Records from a collection
________________________________________

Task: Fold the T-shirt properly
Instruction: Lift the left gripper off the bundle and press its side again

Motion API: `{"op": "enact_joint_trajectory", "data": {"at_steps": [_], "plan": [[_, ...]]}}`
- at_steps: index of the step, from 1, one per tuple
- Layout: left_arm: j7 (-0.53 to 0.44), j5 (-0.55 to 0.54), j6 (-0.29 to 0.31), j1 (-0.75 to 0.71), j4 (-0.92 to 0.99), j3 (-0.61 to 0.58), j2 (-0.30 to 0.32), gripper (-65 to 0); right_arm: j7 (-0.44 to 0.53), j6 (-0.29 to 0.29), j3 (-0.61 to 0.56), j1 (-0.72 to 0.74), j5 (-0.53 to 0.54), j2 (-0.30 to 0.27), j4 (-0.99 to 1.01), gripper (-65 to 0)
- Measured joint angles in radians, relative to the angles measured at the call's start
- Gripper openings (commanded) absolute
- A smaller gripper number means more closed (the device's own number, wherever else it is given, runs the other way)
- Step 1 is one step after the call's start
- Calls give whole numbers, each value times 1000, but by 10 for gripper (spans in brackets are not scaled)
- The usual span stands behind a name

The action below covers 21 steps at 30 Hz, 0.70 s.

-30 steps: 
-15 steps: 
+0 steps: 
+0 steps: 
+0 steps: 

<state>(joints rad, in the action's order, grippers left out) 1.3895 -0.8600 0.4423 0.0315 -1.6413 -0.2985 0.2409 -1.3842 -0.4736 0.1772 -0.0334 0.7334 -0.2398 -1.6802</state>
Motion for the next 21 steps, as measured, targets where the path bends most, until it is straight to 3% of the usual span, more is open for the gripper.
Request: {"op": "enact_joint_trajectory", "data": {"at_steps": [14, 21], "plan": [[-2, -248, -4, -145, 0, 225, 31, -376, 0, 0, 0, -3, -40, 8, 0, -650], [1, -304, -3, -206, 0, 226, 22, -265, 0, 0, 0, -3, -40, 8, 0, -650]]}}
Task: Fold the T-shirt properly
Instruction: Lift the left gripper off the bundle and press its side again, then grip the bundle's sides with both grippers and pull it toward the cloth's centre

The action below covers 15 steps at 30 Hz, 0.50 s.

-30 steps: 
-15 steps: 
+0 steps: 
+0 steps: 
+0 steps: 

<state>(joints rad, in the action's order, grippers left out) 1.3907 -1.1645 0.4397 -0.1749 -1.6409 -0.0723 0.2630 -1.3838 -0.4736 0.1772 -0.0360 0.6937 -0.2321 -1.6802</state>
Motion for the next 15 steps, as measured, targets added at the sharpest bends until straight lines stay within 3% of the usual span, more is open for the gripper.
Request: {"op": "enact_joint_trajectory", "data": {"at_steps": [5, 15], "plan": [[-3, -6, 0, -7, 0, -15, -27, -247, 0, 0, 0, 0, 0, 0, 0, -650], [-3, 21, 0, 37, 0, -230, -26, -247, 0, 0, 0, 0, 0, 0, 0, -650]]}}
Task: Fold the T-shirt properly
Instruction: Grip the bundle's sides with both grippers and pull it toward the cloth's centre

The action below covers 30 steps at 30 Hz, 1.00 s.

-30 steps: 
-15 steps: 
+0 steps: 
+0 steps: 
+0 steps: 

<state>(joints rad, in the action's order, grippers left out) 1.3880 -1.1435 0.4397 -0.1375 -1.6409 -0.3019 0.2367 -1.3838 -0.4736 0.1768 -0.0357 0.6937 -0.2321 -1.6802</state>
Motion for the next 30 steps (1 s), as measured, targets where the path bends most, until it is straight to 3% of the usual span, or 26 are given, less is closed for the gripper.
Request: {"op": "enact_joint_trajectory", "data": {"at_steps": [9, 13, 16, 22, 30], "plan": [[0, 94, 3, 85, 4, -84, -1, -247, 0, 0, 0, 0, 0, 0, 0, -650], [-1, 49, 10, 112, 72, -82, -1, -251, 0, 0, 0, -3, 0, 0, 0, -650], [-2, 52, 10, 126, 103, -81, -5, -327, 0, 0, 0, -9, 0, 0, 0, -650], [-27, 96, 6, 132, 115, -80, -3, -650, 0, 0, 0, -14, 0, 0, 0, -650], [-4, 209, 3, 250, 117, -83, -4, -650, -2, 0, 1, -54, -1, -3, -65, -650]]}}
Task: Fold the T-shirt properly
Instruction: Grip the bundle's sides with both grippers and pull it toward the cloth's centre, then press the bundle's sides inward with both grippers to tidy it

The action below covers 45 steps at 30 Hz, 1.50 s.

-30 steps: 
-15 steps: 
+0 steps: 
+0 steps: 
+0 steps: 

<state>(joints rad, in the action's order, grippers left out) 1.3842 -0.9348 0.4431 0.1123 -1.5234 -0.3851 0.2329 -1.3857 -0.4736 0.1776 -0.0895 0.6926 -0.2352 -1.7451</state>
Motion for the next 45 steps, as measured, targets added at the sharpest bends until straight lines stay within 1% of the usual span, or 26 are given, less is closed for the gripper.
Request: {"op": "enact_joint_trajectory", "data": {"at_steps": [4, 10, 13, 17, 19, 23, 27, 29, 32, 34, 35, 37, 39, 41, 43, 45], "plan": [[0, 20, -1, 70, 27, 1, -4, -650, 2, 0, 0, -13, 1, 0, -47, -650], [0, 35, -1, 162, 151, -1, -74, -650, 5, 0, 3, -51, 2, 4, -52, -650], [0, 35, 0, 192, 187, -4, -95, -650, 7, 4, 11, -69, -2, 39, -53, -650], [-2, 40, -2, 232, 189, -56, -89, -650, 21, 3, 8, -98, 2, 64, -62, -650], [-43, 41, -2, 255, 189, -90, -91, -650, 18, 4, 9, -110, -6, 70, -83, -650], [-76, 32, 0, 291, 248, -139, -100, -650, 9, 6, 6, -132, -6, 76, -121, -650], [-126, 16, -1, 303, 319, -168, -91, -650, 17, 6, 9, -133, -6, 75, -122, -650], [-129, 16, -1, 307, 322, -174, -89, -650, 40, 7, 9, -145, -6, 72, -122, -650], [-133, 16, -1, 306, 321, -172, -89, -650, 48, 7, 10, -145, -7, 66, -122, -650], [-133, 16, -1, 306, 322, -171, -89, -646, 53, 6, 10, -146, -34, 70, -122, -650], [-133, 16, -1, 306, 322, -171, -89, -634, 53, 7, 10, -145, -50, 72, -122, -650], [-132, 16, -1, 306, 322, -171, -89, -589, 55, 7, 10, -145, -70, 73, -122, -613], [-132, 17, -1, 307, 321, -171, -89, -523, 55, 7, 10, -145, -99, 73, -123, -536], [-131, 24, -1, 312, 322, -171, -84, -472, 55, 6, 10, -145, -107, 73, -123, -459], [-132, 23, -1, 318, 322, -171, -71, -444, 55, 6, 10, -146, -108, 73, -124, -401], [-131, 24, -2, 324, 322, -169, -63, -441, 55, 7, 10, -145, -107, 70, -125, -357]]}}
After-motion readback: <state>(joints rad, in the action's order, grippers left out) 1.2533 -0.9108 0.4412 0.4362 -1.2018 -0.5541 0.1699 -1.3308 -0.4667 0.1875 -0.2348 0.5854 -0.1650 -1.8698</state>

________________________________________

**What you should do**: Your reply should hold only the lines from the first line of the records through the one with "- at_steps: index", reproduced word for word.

**Answer for this exercise**:
Task: Fold the T-shirt properly
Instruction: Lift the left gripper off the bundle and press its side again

Motion API: `{"op": "enact_joint_trajectory", "data": {"at_steps": [_], "plan": [[_, ...]]}}`
- at_steps: index of the step, from 1, one per tuple

No further answer is expected.